HOW TO COMPLETE THIS TASK - Print the complete listing so that it matches the original exactly.

INFORMATION SUPPLIED -
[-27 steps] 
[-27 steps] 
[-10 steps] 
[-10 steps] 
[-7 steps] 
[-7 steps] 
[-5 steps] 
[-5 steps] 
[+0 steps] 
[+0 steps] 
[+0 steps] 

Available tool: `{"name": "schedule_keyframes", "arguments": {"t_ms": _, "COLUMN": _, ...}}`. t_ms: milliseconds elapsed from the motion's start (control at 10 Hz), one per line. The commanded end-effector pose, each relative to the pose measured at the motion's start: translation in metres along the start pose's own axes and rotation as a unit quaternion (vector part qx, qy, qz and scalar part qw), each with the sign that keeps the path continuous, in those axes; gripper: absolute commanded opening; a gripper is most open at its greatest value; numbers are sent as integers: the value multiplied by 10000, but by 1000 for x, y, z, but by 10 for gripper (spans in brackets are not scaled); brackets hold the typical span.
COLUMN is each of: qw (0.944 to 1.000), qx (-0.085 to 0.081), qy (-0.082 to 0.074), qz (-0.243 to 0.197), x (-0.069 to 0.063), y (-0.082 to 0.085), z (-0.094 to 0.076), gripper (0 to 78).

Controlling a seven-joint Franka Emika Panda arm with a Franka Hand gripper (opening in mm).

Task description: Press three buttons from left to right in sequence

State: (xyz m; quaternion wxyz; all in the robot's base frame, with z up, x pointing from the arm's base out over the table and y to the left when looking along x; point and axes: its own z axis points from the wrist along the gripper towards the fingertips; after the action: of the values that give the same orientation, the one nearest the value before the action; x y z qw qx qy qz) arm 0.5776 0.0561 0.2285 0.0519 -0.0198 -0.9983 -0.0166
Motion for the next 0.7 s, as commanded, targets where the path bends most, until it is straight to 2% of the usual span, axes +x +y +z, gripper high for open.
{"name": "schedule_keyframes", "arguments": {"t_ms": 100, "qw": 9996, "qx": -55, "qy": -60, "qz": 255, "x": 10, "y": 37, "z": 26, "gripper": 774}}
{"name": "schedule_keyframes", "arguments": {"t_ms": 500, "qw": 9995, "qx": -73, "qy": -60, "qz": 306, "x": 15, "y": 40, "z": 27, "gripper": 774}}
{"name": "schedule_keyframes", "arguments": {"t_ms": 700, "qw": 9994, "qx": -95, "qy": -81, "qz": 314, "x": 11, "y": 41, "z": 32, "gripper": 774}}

TASK OUTPUT -
[-27 steps] 
[-27 steps] 
[-10 steps] 
[-10 steps] 
[-7 steps] 
[-7 steps] 
[-5 steps] 
[-5 steps] 
[+0 steps] 
[+0 steps] 
[+0 steps] 

Available tool: `{"name": "schedule_keyframes", "arguments": {"t_ms": _, "COLUMN": _, ...}}`. t_ms: milliseconds elapsed from the motion's start (control at 10 Hz), one per line. The commanded end-effector pose, each relative to the pose measured at the motion's start: translation in metres along the start pose's own axes and rotation as a unit quaternion (vector part qx, qy, qz and scalar part qw), each with the sign that keeps the path continuous, in those axes; gripper: absolute commanded opening; a gripper is most open at its greatest value; numbers are sent as integers: the value multiplied by 10000, but by 1000 for x, y, z, but by 10 for gripper (spans in brackets are not scaled); brackets hold the typical span.
COLUMN is each of: qw (0.944 to 1.000), qx (-0.085 to 0.081), qy (-0.082 to 0.074), qz (-0.243 to 0.197), x (-0.069 to 0.063), y (-0.082 to 0.085), z (-0.094 to 0.076), gripper (0 to 78).

Controlling a seven-joint Franka Emika Panda arm with a Franka Hand gripper (opening in mm).

Task description: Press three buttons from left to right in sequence

State: (xyz m; quaternion wxyz; all in the robot's base frame, with z up, x pointing from the arm's base out over the table and y to the left when looking along x; point and axes: its own z axis points from the wrist along the gripper towards the fingertips; after the action: of the values that give the same orientation, the one nearest the value before the action; x y z qw qx qy qz) arm 0.5776 0.0561 0.2285 0.0519 -0.0198 -0.9983 -0.0166
Motion for the next 0.7 s, as commanded, targets where the path bends most, until it is straight to 2% of the usual span, axes +x +y +z, gripper high for open.
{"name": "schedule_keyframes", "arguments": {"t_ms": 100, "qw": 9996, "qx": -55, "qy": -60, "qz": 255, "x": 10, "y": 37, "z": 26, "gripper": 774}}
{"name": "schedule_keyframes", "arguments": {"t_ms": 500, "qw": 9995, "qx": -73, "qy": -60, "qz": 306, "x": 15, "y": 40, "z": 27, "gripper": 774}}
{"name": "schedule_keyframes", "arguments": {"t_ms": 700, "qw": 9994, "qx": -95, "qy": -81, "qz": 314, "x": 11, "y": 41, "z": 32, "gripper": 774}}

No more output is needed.